With civil rights in retreat in the wake of the Patriot Act and the prosecutorial zeal of Attorney General John Ashcroft, venerable Berkeley activist/attorney Ann Fagan Ginger has launched a counterattack, starting with a contest to identify the most egregious examples of trampled rights in the Bush era. 

Ginger, founder and director of Berkeley’s well–known Meiklejohn Civil Liberties Institute, will compile the worst examples into a new book, Challenging U.S. Human Rights Violations Since 9/11, which will form the centerpiece of a campaign to regain liberties lost to the war on terror. 

The Institute is offering a $50 reward for the clearest and most accurate description of a domestic post-9/11 human rights violation. 

Ginger said the book will serve as documentation for the Institute’s push to force local, state, and national bodies to respect the international laws protecting human rights.  

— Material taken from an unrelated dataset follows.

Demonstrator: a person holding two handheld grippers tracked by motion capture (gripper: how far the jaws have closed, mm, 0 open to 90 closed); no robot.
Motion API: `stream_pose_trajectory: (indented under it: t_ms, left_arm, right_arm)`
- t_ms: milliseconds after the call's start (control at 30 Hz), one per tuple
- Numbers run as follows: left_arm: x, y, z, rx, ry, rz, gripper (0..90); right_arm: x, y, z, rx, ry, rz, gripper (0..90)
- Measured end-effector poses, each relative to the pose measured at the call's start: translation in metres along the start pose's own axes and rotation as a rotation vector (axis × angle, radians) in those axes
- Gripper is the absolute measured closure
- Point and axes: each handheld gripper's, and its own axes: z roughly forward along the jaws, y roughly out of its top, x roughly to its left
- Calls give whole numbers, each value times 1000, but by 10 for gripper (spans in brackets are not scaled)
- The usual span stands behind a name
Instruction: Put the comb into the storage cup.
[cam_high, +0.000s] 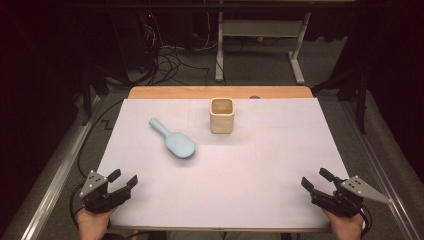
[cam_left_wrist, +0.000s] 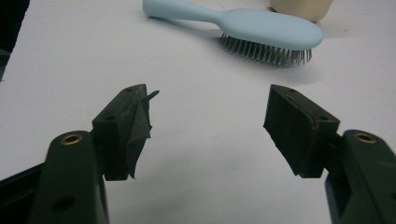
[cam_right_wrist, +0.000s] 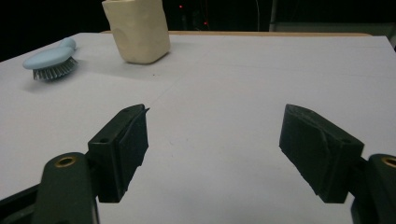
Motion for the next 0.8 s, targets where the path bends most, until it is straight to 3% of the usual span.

Throughout its history, the Meiklejohn Institute has played a leading role in documenting human rights abuses, and chronicled such well-known events such as the Angela Davis case and the Free Speech Movement. 

Ginger founded the Institute in 1965, but she’s been a dynamo on the Left since before the McCarthy period, drawing enough attention from J. Edgar Hoover’s Red Squads to amass a foot-thick FBI file documenting her work for the National Lawyers Guild (which once occupied a spot on the attorney general’s published compendium of subversive organizations), her organizing efforts for the United Electrical Workers, and her famous speech from atop a police car during the days of the Free Speech Movement. 

She’s written books, taught at universities and colleges—including San Francisco State, UC Berkeley and Hastings—and served as the first chair of Berkeley’s Peace and Justice Commission. 

It was law school that brought Ginger to Berkeley 44 years ago, when she started work on her master’s degree at Boalt Hall. Today, at 78, she’s working as hard as ever, pursuing the struggle begun long ago. 

“The Institute and I as a human being have been around a long time, and I am convinced that since 9/11 we have seen the worst violation of civil rights of my lifetime—and that includes the McCarthy period,” she said. 

The upcoming book and the attendant campaign are means to address the crisis. 

Ginger says documentation readily available to anyone leads to the conclusion that the Bush Administration is set on destroying the system as we know it, pushing aside human and civil rights. 

“[People like Assistant Secretary of State Paul] Wolfowitz and [Vice President Dick] Cheney and [National Security Council staffer] Elliott Abrams have contempt for democratic decision-making,” she said. All three are prominent neoconservatives and key figures in the Project for a New American Century, the organizational fountainhead of many Bush foreign and domestic policies. 

“I think there is a plan that has been written out. They have an open plan to destroy the democratic system of government and replace the capitalist system with a fascist military regime with a few monopoly corporations,” Ginger says, adding that she has the documentation to prove it. 

During the McCarthy era—when the State Department refused to give her a passport because of her activism—countless dissidents were illegally jailed, deported, fired, blacklisted, wiretapped and otherwise terrorized. 

“What people don’t realize is the Patriot Act made all of that stuff legal,” she said. “The good news is there is something called the U.N.,” she said. 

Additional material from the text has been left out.